Instructions to follow:
The expected output is each line in the data below that includes the string "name".

Dataset records:

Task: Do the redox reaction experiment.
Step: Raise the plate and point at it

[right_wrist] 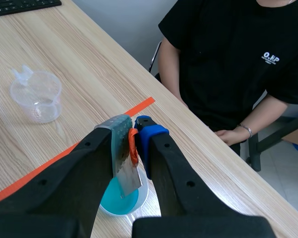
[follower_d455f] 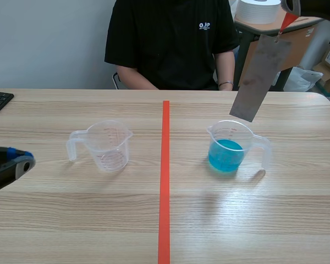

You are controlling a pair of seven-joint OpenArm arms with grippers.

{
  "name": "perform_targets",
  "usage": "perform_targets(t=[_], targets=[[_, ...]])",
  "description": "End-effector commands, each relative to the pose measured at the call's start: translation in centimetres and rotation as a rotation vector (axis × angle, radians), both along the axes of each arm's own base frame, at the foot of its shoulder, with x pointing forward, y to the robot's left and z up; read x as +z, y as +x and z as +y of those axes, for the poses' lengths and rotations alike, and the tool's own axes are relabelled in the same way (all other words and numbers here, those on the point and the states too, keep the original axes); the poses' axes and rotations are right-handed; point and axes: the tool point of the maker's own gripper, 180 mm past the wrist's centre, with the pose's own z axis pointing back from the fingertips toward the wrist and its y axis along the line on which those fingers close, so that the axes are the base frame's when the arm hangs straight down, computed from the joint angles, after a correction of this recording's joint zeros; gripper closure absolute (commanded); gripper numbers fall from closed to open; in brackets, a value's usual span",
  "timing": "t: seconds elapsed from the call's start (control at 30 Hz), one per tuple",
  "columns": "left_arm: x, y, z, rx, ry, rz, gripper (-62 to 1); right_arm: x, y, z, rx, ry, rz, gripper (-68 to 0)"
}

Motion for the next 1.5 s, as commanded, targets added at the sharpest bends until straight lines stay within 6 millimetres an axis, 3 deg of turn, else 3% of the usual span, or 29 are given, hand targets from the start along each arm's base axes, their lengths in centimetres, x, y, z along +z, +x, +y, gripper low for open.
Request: perform_targets(t=[0.0,0.5,0.7,0.9,1.1,1.47], targets=[[1.1,0.8,-1.4,-0.027,-0.032,-0.039,-4.9,1.2,-0.1,0.1,0.014,0.002,-0.039,-1.7],[-0.8,6.6,-12.0,-0.191,0.077,-0.178,-4.9,1.2,-0.1,0.1,0.014,0.003,-0.039,-1.7],[-2.6,9.0,-14.6,-0.205,0.087,-0.166,-4.9,1.2,-0.1,0.1,0.014,0.003,-0.039,-1.7],[-3.0,11.2,-16.4,-0.192,0.094,-0.182,-4.9,1.2,-0.1,0.1,0.014,0.003,-0.039,-1.7],[-3.0,12.1,-19.0,-0.222,0.104,-0.2,-4.9,1.2,-0.1,0.1,0.013,0.003,-0.039,-1.7],[-2.4,11.7,-23.8,-0.282,0.086,-0.238,-4.9,1.2,-0.1,0.1,0.013,0.003,-0.039,-1.7]])
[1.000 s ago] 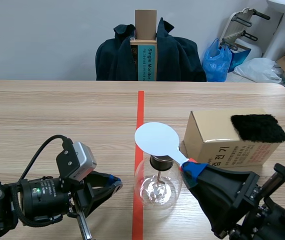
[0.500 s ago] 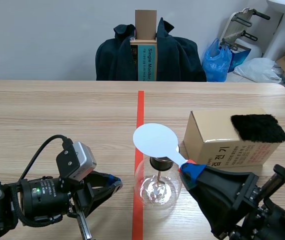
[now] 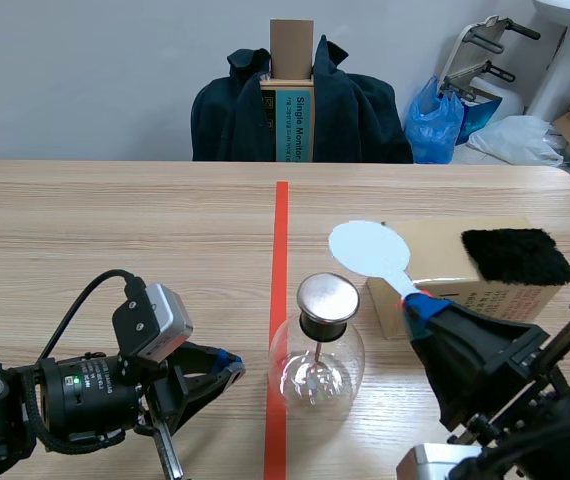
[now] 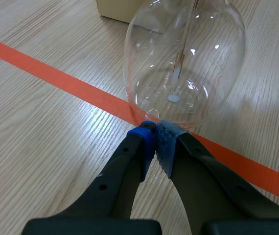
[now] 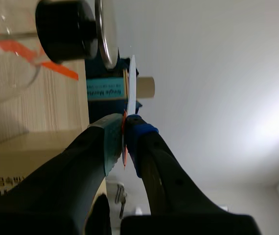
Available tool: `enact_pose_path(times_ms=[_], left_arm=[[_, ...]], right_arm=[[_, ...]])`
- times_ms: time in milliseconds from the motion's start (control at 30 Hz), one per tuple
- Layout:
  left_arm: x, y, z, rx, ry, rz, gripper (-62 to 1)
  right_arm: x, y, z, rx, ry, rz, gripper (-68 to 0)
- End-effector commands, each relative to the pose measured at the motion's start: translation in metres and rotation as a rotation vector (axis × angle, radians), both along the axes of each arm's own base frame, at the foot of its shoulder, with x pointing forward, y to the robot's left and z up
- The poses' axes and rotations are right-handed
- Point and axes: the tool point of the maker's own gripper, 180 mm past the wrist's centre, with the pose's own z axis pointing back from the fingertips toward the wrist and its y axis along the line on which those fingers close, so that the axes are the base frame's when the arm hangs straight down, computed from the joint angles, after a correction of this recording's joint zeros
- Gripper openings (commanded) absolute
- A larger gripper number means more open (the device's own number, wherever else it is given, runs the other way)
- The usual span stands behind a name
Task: Do the electroscope experiment.
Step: 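Move the plate toward and away from the electroscope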
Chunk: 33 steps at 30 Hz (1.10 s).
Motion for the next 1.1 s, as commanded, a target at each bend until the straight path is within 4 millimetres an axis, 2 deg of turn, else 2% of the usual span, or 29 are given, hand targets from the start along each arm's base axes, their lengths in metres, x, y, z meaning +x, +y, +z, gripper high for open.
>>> enact_pose_path(times_ms=[0, 333, 500, 700, 1067], left_arm=[[0.003, -0.004, 0.011, -0.030, -0.024, -0.003, -59.2], [0.003, -0.004, 0.011, -0.030, -0.024, -0.003, -59.2], [0.003, -0.004, 0.011, -0.030, -0.024, -0.003, -59.2], [0.003, -0.004, 0.011, -0.030, -0.024, -0.003, -59.2], [0.003, -0.004, 0.011, -0.031, -0.024, -0.003, -59.2]], right_arm=[[0.004, -0.009, 0.006, -0.010, -0.031, -0.031, -66.7], [0.022, -0.042, 0.011, -0.007, -0.054, -0.246, -66.7], [0.022, -0.045, 0.013, -0.005, -0.054, -0.265, -66.7], [0.016, -0.029, 0.016, -0.006, -0.071, -0.171, -66.7], [-0.013, 0.011, 0.016, -0.017, -0.088, 0.103, -66.7]])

Answer to this problem:
  "name": "perform_targets",
- The usual span stands behind a name

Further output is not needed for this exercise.